What is needed → Look through the listing below and count the lines holding "board". Reply with the number alone.

------------------------------

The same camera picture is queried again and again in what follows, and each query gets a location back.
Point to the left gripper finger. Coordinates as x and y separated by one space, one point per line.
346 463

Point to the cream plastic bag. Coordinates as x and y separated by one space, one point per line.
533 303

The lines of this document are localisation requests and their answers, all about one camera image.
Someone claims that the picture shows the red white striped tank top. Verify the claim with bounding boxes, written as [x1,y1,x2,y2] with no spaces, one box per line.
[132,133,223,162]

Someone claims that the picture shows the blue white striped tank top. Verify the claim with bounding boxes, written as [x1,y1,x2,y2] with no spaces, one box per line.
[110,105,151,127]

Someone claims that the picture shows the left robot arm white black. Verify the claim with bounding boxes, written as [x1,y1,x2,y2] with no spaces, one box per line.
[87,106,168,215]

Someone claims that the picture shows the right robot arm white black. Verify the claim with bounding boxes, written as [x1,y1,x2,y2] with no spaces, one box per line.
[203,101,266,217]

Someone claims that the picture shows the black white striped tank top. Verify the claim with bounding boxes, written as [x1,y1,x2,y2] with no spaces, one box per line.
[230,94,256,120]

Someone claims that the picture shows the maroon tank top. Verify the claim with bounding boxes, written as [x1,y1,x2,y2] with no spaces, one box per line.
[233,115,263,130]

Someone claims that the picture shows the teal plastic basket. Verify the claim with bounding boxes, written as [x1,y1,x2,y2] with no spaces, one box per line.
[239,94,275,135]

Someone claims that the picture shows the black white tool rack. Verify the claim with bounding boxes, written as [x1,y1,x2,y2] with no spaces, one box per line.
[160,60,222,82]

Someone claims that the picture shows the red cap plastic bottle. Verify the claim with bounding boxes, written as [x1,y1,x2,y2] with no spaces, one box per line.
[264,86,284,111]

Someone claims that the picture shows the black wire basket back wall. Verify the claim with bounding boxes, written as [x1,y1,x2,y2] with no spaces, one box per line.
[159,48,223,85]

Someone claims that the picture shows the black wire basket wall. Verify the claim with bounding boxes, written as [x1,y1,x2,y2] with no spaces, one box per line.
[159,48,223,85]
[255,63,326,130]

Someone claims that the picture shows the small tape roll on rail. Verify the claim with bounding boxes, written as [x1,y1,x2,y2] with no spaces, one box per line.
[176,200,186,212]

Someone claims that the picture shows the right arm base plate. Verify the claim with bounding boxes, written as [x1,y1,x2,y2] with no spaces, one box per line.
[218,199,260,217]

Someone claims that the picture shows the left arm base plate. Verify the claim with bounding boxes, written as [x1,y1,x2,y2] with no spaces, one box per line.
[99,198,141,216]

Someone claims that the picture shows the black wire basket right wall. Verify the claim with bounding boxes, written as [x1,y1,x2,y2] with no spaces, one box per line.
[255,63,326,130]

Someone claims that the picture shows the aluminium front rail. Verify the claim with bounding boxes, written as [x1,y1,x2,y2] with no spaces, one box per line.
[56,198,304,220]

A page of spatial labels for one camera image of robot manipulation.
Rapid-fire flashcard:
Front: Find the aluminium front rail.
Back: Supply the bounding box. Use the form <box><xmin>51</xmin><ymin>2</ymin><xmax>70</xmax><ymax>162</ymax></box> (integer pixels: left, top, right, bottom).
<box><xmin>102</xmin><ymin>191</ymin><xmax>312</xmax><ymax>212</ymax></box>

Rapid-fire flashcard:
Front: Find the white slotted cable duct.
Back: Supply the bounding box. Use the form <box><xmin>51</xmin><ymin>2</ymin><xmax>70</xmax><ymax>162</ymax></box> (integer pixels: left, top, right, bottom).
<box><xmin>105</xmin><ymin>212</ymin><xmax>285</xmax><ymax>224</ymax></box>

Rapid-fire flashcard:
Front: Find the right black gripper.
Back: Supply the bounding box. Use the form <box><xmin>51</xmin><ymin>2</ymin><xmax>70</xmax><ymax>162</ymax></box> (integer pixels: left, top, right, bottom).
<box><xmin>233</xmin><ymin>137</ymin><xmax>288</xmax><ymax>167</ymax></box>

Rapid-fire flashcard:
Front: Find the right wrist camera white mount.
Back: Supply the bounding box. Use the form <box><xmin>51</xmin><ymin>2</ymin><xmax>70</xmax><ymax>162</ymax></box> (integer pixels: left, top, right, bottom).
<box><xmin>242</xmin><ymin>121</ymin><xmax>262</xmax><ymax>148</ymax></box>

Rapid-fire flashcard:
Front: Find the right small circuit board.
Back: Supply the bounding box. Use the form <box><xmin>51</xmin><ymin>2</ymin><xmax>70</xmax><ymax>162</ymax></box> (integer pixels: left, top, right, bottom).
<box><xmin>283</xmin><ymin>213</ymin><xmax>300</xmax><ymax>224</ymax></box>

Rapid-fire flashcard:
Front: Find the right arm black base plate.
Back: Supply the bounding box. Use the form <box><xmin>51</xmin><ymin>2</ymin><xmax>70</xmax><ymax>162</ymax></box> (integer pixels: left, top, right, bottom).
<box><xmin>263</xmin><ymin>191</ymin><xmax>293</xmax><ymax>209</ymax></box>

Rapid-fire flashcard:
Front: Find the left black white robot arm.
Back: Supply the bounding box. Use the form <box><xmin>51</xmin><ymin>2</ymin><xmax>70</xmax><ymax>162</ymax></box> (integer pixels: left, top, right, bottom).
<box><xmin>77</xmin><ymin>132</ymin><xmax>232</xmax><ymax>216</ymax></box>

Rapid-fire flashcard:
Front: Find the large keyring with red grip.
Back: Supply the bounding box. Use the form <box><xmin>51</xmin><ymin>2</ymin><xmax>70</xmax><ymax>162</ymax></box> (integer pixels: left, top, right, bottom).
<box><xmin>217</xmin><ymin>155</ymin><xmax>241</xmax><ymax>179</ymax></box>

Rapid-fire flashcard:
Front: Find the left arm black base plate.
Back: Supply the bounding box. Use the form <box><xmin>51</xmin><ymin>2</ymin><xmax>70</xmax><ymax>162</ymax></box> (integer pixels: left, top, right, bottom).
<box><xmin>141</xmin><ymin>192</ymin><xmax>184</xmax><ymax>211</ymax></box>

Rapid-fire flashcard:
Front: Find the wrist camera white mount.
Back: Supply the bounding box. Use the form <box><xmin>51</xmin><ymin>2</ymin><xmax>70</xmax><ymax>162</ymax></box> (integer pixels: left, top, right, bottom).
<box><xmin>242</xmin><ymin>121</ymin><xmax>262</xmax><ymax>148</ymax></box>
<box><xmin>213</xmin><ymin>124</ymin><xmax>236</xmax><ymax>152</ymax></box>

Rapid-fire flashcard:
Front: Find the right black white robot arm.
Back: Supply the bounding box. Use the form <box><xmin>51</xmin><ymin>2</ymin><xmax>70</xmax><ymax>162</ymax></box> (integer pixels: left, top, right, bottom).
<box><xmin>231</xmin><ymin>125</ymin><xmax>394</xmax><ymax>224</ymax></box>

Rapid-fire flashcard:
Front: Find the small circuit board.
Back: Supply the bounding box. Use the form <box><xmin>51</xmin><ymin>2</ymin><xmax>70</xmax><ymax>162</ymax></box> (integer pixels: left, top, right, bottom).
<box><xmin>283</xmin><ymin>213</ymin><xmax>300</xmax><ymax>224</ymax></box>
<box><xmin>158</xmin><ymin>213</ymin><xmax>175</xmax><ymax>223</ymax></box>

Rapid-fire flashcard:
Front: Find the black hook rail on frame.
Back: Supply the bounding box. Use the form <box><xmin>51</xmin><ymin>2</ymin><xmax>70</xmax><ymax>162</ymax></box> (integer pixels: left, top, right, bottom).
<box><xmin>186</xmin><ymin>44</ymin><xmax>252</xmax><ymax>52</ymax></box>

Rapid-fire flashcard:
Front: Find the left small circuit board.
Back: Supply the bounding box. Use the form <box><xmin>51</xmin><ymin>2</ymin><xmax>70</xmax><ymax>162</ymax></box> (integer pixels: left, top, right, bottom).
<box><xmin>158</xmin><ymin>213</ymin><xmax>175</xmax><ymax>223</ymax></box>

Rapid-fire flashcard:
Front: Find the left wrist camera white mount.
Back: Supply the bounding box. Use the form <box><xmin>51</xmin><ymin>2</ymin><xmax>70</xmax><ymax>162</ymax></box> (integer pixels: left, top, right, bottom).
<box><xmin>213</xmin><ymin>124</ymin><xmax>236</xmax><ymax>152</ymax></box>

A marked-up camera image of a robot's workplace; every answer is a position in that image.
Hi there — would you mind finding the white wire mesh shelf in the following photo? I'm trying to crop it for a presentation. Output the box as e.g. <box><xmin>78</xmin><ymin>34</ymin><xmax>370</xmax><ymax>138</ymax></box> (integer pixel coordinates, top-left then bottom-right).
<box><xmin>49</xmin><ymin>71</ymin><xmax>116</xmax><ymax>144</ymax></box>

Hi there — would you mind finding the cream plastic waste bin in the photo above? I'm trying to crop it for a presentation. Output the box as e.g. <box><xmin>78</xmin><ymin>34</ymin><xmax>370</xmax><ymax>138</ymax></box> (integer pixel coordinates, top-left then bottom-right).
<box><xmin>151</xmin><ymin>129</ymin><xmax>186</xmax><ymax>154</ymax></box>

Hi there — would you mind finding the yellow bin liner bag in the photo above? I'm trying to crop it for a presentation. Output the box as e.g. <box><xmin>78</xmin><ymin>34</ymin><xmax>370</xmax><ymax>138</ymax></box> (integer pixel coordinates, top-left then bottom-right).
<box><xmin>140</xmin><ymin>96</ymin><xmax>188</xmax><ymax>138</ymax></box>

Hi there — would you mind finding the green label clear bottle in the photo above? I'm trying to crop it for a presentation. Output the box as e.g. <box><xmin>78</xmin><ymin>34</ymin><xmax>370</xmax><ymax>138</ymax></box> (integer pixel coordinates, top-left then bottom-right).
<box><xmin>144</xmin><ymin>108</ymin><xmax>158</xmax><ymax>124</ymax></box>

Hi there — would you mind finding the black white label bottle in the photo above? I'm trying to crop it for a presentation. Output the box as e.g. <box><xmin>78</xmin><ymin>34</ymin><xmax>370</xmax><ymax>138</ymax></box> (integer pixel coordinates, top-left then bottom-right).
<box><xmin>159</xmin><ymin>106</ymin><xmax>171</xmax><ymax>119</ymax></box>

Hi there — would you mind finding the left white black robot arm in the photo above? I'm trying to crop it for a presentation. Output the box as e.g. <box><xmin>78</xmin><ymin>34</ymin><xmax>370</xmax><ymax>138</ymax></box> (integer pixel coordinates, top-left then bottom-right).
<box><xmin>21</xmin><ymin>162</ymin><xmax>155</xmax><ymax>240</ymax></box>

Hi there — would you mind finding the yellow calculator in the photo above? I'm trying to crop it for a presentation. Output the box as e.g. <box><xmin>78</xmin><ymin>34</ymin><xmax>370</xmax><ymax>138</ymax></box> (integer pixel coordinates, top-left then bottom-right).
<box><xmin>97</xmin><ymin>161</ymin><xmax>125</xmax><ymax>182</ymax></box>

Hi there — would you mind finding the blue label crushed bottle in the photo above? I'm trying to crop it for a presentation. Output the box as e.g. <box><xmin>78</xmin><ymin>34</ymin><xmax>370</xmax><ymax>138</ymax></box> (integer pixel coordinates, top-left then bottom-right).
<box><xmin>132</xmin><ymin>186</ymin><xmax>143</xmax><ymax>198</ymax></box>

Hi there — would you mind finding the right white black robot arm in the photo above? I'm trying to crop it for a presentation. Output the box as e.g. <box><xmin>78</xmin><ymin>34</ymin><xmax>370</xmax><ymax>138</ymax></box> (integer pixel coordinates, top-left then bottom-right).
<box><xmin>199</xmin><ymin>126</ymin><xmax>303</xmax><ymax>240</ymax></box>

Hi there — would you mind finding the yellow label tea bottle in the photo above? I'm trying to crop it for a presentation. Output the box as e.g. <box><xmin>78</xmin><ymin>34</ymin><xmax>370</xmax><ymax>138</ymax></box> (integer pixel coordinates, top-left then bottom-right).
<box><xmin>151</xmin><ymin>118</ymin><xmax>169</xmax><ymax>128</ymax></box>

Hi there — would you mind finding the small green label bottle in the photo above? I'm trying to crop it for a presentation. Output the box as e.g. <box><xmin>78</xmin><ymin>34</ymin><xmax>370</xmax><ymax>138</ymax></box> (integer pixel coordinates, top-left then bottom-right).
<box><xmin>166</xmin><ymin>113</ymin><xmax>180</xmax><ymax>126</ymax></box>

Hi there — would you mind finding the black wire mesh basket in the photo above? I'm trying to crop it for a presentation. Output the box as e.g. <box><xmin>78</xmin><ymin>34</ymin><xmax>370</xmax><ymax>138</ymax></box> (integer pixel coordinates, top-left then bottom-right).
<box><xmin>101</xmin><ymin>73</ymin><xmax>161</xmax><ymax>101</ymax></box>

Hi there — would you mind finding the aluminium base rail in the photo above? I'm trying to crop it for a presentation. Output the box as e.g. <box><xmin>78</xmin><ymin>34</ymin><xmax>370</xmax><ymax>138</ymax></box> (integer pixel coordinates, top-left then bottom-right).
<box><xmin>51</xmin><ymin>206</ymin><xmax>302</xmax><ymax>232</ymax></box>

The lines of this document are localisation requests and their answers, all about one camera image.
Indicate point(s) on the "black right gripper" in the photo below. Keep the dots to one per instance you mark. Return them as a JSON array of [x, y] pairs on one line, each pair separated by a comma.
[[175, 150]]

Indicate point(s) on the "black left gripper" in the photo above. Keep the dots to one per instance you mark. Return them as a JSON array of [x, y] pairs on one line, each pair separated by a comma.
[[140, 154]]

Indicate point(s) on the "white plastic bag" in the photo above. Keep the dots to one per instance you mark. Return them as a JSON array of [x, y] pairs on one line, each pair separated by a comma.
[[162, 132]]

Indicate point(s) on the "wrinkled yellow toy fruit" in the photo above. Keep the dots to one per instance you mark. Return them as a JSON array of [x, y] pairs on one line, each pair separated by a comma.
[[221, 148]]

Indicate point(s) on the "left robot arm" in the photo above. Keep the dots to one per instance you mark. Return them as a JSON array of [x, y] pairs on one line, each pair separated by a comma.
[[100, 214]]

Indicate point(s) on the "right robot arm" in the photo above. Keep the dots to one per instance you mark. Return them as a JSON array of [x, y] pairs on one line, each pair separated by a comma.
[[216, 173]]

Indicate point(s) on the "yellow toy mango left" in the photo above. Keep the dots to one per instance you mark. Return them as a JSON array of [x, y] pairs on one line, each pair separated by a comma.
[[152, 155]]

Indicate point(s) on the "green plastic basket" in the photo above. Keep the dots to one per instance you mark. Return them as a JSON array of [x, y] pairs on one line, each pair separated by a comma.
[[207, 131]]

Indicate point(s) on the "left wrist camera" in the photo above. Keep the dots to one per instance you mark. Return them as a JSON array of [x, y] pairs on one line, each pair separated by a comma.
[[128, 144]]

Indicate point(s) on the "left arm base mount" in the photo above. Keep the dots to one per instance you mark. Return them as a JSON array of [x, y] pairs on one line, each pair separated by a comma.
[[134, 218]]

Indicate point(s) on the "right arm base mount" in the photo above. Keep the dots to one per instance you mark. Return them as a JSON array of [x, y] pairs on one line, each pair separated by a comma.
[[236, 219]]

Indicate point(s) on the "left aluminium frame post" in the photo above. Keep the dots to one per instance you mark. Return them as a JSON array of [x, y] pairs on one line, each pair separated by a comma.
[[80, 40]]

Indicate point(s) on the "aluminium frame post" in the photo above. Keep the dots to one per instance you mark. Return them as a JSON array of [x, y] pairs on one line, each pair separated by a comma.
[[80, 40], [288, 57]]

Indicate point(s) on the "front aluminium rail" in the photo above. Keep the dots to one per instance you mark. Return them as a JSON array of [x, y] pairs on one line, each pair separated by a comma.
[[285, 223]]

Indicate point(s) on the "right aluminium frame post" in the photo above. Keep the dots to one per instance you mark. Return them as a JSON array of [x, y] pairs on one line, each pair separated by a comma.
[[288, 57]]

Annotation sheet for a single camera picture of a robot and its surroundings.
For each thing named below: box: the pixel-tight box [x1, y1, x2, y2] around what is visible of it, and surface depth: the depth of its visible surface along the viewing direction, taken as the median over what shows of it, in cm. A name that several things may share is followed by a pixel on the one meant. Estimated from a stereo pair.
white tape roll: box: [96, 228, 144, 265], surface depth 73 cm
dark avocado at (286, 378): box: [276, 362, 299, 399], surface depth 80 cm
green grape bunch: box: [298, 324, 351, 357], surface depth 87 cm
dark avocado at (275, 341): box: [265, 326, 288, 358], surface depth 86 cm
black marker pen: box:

------------------------------

Solution to this exercise → 3